Uma obra-prima do absurdo e dos excessos

Uma obra-prima do absurdo e dos excessos


“O Combate do Carnaval e da Quaresma”, pintado por Bruegel em 1559, mostra a festa popular com tudo o que tinha de grotesco.


Bebedeiras monumentais, máscaras grotescas, humor desbragado, o mundo de pernas para o ar. Já era assim o Carnaval há perto de 500 anos, quando Pieter Brugel, o Velho, pintou “O_Combate do Carnaval e da Quaresma”, uma obra-prima da arte flamenga datada de 1559, que hoje pode ser apreciada no Museu de História da Arte em Viena, Áustria.

As origens do Carnaval remontam à Idade Média, quando esta festa popular representava o contraponto e o avesso da moral cristã. Dito de outra forma, estes dias serviam como uma espécie de válvula de escape para uma vida de provações, de carestia e de penitências.

Etimologicamente, a palavra deriva do latim, carne levare: antes do jejum imposto pela Quaresma levar a carne (e outros produtos animais, como a manteiga), era tempo de tirar a barriga de misérias. E o que se passava no plano alimentar tinha correspondência no plano moral – durante este período valia quase tudo. Afinal, com o pior do inverno a chegar ao fim e a primavera a aproximar-se, o Carnaval celebrava também a fertilidade.

Regressemos à pintura de Bruegel, que mostra uma festa popular com todos os ingredientes do Carnaval contemporâneo. Em primeiro plano, de azul, vê-se o rei do Carnaval, um homem barrigudo montado em cima de um barril que leva uma costeleta espetada na frente. Com um facalhão preso à cintura e brandindo um espeto com uma cabeça de leitão, um frango assado e algumas salsichas, trata-se provavelmente de um talhante. Atrás dele segue um grupo heterogéneo de foliões com chapéus, capas coloridas e outros adereços. O lado esquerdo da obra exibe os prazeres e os vícios: um grupo canta e dança, outro joga aos dados, ao fundo há um homem que bebe vinho diretamente pela vasilha.

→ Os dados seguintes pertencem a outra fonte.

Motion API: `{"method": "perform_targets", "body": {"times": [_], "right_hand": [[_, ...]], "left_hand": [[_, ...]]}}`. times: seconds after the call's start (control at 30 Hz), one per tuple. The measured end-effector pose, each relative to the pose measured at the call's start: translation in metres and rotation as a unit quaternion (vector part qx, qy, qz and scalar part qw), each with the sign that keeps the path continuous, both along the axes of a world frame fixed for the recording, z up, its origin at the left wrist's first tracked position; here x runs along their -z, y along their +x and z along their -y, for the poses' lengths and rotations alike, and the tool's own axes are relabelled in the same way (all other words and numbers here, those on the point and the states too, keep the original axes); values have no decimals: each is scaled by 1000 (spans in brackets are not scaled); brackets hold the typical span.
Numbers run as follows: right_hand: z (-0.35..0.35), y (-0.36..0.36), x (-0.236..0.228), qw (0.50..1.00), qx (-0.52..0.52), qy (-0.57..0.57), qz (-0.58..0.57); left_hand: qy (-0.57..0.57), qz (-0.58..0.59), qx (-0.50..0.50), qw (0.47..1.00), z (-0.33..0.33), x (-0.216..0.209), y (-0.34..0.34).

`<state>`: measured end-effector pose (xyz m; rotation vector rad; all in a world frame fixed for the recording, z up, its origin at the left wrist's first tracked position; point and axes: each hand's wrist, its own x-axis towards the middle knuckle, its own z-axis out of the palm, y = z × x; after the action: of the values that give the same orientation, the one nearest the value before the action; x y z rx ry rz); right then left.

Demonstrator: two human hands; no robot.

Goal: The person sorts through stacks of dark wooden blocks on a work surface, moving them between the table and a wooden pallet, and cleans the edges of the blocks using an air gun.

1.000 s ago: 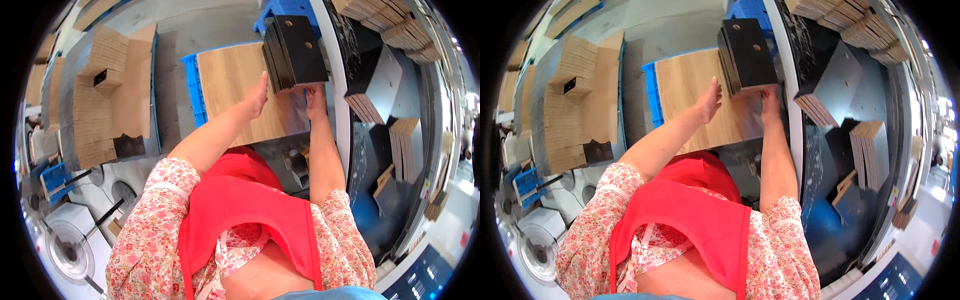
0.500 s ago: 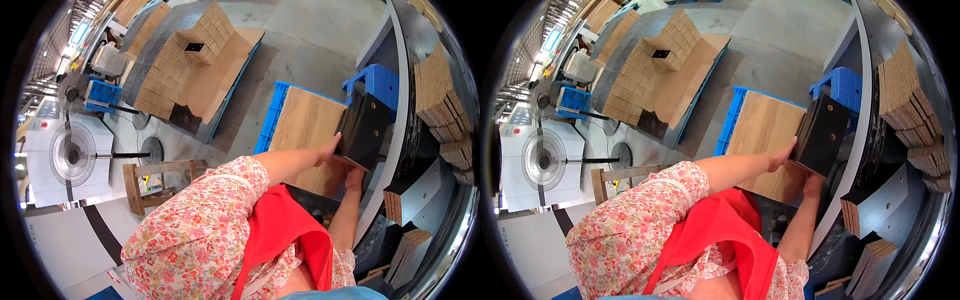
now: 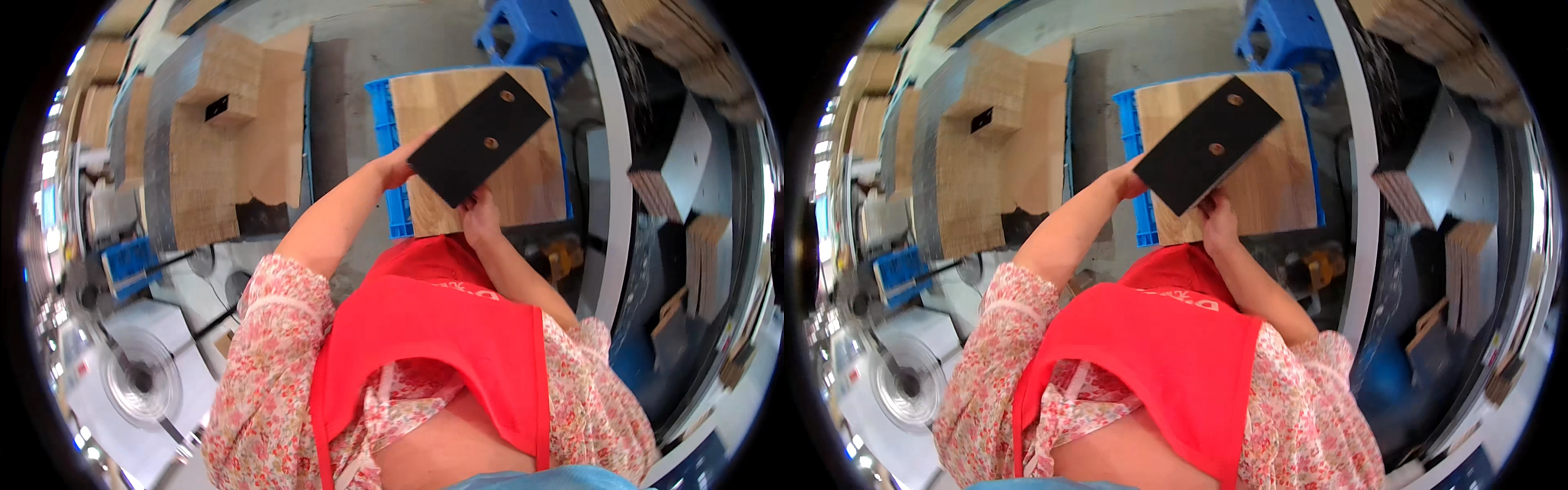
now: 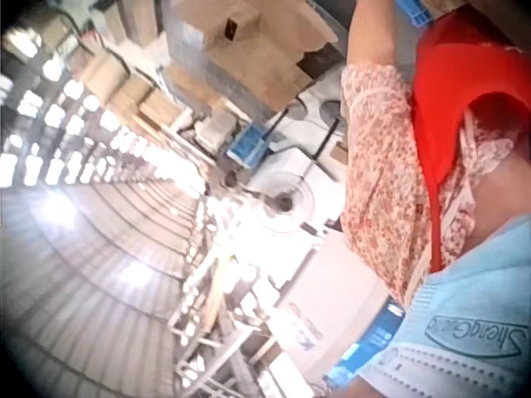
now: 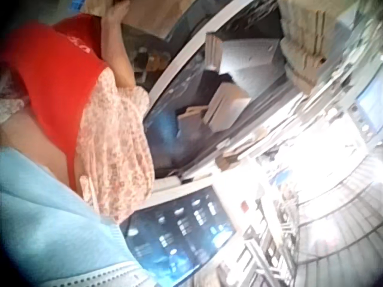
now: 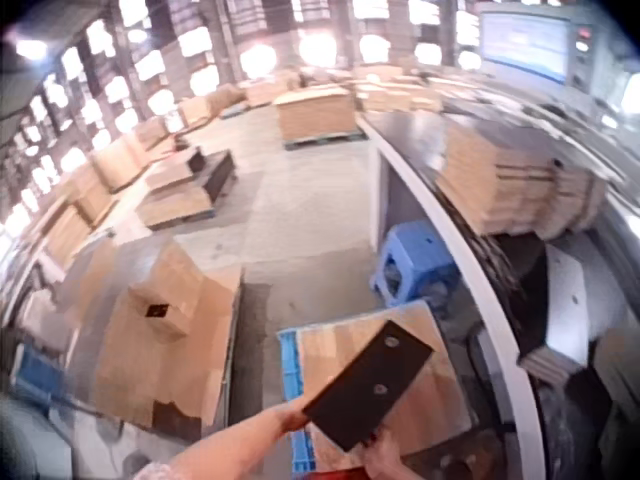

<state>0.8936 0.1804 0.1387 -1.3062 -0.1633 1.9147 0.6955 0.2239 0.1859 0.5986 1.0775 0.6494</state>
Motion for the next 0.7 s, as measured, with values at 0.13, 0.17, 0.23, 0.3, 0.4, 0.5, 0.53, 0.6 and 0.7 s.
{"method": "perform_targets", "body": {"times": [0.13, 0.17, 0.23, 0.3, 0.4, 0.5, 0.53, 0.6, 0.7], "right_hand": [[2, -13, -24, 1000, 8, 9, 25], [2, -13, -29, 999, 13, 7, 40], [1, -22, -63, 995, 51, 66, -60], [-7, -32, -66, 991, 76, 57, -98], [-19, -45, -62, 975, 131, 27, -179], [-23, -43, -57, 979, 122, -51, -153], [-23, -44, -54, 986, 119, -34, -115], [-21, -47, -42, 993, 112, -3, -37], [-30, -40, 4, 987, 82, 133, 26]], "left_hand": [[-33, 9, -1, 999, 3, -25, -6], [-59, 3, -9, 998, 0, -37, -4], [-106, -14, -28, 994, -4, -66, 3], [-58, -2, 16, 998, -2, -65, 2], [-7, 10, 54, 998, -2, -67, 8], [-35, -4, 72, 997, -4, -53, 0], [-55, 0, 73, 996, -7, -50, -4], [-96, 8, 74, 993, -16, -45, -8], [-103, 29, 34, 994, -45, -51, 11]]}}
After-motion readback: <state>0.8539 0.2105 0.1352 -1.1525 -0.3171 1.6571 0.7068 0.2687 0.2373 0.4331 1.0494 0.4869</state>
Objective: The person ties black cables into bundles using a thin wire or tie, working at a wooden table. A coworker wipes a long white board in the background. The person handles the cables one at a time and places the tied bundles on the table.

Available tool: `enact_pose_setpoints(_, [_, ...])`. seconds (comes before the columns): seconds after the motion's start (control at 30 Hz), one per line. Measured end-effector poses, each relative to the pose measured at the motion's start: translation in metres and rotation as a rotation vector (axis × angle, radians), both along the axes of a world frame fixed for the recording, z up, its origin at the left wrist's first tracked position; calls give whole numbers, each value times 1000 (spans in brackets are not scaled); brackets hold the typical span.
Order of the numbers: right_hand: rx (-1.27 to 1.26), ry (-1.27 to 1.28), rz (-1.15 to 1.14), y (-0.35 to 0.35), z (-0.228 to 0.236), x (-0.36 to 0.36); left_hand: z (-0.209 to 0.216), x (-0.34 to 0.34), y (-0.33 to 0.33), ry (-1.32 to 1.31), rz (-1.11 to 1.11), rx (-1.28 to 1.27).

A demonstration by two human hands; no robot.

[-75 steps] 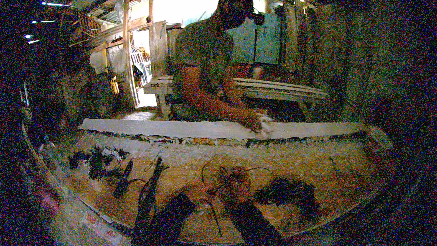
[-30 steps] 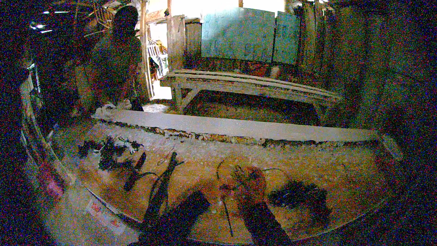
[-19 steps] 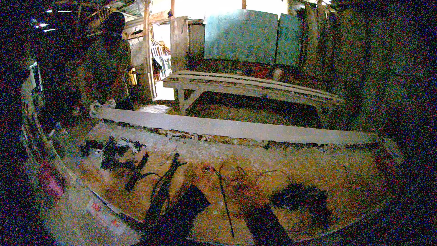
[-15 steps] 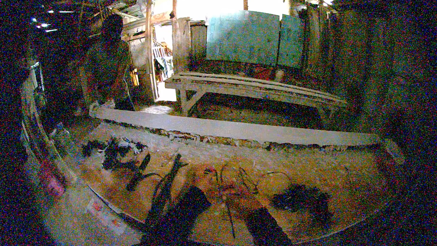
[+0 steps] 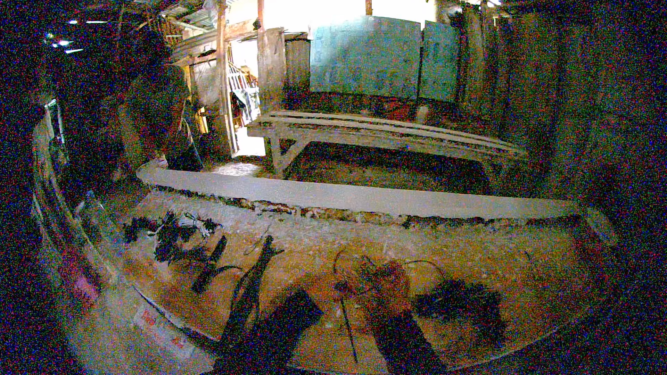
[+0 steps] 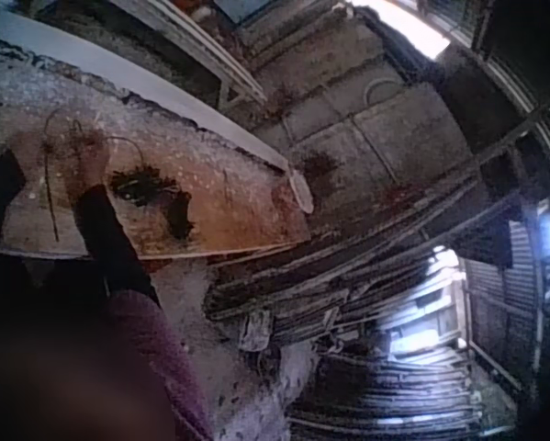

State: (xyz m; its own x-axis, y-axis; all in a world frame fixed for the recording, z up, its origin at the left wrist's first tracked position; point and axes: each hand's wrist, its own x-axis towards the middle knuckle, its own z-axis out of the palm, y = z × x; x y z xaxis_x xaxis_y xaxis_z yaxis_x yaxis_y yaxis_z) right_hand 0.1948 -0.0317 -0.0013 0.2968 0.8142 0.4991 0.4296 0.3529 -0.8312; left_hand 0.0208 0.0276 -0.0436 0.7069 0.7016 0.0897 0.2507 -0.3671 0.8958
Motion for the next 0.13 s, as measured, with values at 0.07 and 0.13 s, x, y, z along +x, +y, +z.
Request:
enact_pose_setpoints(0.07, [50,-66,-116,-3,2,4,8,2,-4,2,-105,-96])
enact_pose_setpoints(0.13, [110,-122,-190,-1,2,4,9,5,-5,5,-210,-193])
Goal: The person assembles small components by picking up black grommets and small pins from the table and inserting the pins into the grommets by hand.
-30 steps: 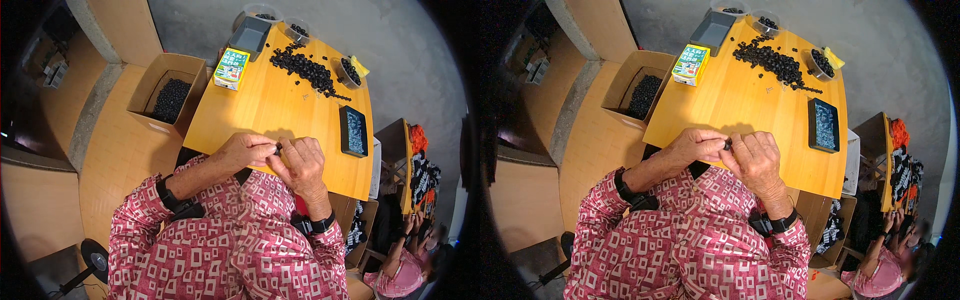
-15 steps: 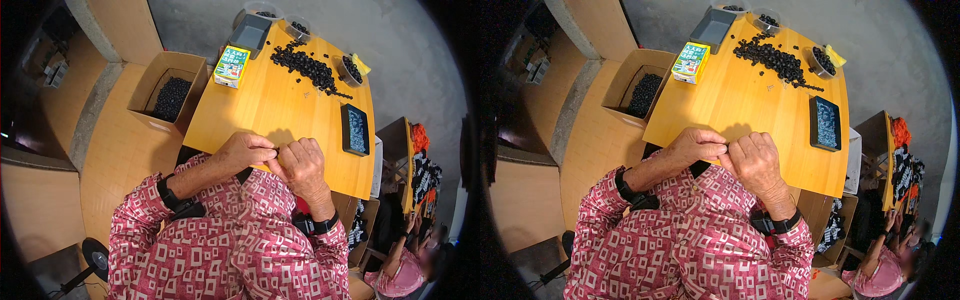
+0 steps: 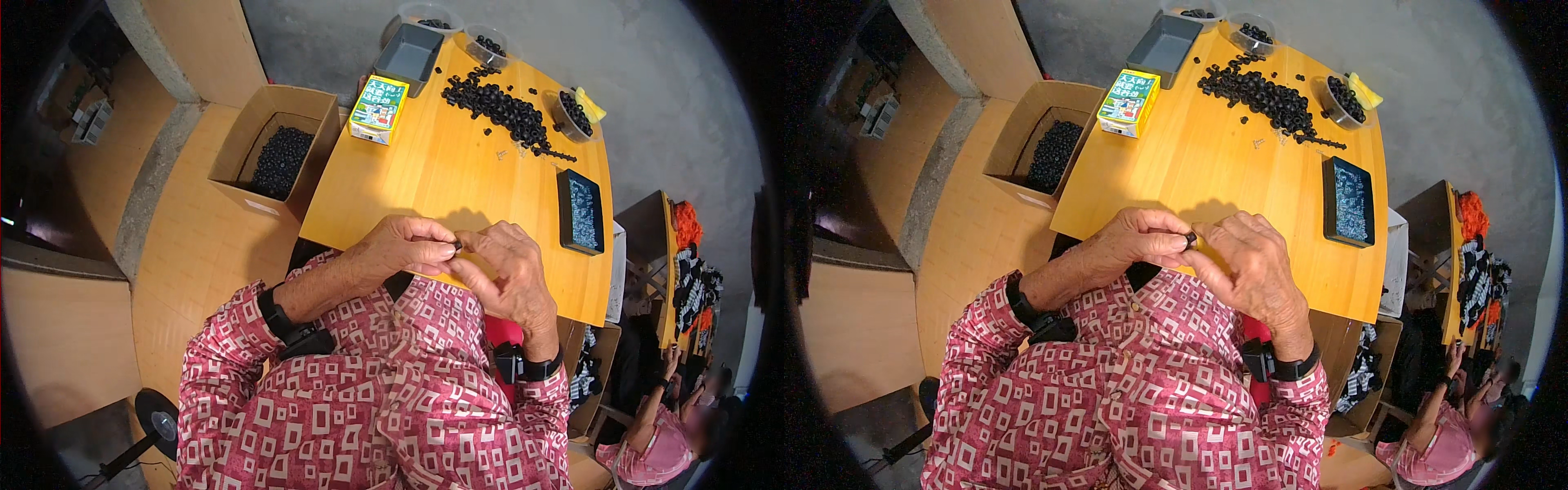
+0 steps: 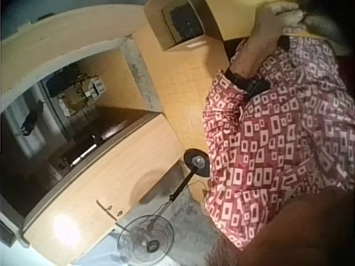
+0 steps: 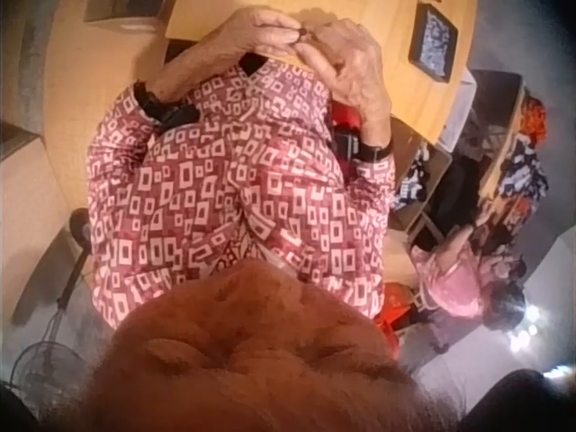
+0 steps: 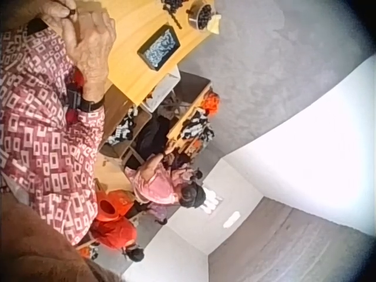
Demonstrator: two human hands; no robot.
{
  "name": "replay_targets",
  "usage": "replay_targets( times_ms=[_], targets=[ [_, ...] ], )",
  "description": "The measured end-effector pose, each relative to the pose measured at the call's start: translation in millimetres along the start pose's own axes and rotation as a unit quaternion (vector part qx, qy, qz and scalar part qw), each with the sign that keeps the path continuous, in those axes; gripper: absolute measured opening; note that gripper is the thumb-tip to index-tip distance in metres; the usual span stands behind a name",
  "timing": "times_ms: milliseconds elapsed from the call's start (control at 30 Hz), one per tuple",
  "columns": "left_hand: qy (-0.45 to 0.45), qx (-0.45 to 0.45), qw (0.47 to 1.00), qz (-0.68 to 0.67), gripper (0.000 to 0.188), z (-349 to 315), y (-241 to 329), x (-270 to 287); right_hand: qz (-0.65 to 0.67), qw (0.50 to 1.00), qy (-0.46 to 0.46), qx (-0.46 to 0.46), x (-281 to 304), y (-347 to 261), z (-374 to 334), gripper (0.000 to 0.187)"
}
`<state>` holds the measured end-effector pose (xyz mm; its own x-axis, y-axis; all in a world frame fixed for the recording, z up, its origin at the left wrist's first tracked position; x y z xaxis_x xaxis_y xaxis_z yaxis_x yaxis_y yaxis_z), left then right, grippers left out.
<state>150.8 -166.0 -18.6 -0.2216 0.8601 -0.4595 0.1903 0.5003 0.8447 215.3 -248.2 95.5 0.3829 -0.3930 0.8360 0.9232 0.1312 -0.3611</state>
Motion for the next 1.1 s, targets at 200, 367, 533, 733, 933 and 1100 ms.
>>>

De um primeiro andar, em cima dele, uma moradora despeja um balde cujo conteúdo suspeito vai inevitavelmente cair-lhe em cima da cabeça…

À direita do homem barrigudo, sentada em cima de um carro puxado por um frade e uma freira, segue a Quaresma, uma mulher de má catadura e pele cinzenta, desproporcionalmente magra e alta, que ao espeto do talhante contrapõe uma pá de padeiro com dois peixes: será esta a dieta dos cristãos até à chegada da Páscoa. Deste lado da pintura prevalece, apesar de tudo, uma certa ordem e contenção. Eclesiásticos, pessoas nos seus afazeres (como a arranjar peixe, a tirar água do poço ou a limpar as janelas) e miúdos a jogar ao pião ou noutras brincadeiras inocentes.

Qual destes cavaleiros de faz de conta vai levar a melhor neste duelo encenado? O Carnaval ou a Quaresma? O talhante gordo parece mais bem posicionado para triunfar. Afinal de contas, nestes dias prevalecem a desordem e de excessos. As privações da Quaresma ainda podem esperar.